Heutzutage wird einem an jeder Ecke etwas angeboten, mit dem man im Alter versorgt sein soll. Doch was braucht man tatsächlich um gut vorgesorgt zu haben?
Das wichtigste bei jeder Versicherungsfrage ist zuerst einmal das “Risk-Management”. Welche Risiken bestehen? Welche Bedürfnisse habe ich? An wen muss ich auch noch denken?
Sorgt man also nur für sich selbst, reicht es eigentlich aus, wenn man über eine gute berufliche Vorsorge verfügt, insofern man einzig den bisherigen Lebensstandard weiterführen möchte. Wünscht man sich im Alter einen etwas höheren Standard, lohnt es sich eine dritte Säule anzulegen. Diese kann aus Lebensversicherungen, Anlagefonds oder Vergleichbaren bestehen.

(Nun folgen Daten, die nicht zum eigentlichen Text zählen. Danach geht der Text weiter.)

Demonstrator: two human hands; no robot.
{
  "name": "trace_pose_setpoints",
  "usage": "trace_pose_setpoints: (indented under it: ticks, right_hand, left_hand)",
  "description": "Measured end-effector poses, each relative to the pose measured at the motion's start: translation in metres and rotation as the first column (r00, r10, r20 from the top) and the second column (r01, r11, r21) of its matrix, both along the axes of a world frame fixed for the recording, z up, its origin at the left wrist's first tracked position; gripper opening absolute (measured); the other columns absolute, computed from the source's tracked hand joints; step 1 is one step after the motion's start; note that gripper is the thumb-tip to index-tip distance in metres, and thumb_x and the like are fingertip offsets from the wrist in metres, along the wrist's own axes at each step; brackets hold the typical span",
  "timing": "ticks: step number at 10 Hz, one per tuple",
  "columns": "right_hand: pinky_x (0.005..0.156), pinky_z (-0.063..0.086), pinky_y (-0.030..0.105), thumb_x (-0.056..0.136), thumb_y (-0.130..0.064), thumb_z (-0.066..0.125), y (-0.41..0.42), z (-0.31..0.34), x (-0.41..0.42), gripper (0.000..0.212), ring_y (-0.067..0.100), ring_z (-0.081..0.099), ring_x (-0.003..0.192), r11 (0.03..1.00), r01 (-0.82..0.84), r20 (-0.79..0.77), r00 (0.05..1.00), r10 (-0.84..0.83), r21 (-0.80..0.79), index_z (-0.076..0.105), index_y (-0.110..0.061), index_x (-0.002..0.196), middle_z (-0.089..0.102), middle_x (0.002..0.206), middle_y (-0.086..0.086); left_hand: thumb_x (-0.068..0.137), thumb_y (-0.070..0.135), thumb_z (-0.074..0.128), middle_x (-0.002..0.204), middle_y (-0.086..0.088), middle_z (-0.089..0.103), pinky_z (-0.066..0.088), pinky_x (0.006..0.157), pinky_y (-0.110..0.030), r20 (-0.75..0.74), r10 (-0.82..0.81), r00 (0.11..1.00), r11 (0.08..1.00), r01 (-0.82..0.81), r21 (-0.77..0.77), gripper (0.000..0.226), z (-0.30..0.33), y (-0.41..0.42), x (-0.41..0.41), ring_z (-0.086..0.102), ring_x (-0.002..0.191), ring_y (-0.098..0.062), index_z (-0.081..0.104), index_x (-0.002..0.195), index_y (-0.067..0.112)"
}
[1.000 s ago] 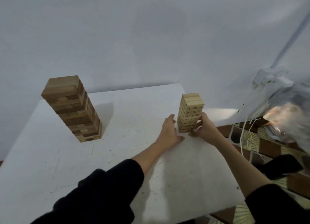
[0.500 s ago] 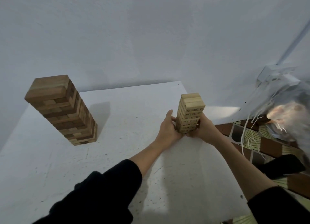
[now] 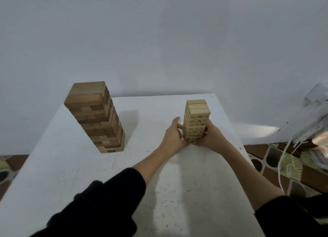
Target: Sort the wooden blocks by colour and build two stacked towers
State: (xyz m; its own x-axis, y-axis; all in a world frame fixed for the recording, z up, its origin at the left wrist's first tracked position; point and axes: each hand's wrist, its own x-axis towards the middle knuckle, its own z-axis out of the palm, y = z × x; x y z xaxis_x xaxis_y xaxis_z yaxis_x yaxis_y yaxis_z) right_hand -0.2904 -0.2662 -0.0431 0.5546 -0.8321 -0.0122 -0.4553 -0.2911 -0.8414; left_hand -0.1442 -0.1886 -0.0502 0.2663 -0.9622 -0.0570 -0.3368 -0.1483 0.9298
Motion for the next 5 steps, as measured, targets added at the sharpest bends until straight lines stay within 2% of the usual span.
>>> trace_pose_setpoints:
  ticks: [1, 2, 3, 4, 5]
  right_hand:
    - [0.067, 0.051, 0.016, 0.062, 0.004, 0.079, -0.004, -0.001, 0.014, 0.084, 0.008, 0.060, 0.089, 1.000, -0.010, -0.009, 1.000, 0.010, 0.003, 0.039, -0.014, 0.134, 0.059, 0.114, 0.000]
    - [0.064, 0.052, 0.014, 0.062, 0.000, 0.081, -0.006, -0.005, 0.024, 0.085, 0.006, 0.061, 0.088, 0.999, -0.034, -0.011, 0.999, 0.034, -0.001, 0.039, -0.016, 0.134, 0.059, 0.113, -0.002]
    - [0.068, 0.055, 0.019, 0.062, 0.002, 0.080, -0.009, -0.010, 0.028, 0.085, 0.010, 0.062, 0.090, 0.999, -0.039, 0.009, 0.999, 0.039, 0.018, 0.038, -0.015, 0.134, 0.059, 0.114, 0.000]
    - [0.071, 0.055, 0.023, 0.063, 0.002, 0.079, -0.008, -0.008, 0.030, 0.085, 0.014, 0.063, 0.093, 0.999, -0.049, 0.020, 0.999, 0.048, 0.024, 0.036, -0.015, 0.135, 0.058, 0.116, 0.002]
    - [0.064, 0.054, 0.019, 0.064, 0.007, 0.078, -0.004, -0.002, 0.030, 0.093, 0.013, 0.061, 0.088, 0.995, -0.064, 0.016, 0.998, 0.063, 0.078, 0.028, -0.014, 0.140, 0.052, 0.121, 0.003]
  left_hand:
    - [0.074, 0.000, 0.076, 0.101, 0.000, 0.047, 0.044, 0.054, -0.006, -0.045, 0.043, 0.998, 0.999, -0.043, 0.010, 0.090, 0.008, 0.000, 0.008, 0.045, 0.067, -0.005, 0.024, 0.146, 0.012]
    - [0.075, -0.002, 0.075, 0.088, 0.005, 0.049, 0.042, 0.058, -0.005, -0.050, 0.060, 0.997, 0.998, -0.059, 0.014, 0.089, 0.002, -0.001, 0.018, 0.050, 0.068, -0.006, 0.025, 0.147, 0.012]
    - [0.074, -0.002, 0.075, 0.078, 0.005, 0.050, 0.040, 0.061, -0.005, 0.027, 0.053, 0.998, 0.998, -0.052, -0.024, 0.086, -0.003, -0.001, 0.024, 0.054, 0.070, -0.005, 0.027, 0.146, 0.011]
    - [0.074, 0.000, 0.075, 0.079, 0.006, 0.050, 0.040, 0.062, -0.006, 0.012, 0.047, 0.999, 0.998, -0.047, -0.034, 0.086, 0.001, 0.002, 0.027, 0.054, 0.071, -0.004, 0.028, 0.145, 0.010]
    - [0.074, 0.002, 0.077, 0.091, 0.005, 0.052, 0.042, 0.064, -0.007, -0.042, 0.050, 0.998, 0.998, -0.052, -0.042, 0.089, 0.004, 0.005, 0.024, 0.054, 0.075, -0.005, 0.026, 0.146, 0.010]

Sollte man hingegen Verpflichtungen gegenüber Familie haben, kann man eine Lebensversicherung wirklich stark empfehlen. Sollte dem Hauptverdiener etwas zustossen, reicht die Waisenrente oft nicht aus, um die Familie über Wasser zu halten. Hinzu kommt noch, dass eine Person alleine dann für Kindererziehung und Lebenskosten verantwortlich ist.
Besonders zu empfehlen ist daher die “Erlebensfall- Lebensversicherung”. Sollte man nicht vorzeitig verscheiden hat man etwas vom Geld und sollte dieser schlimme Fall doch eintreffen, so haben die Hinterlassenen ebenfalls finanzielle Sicherheit.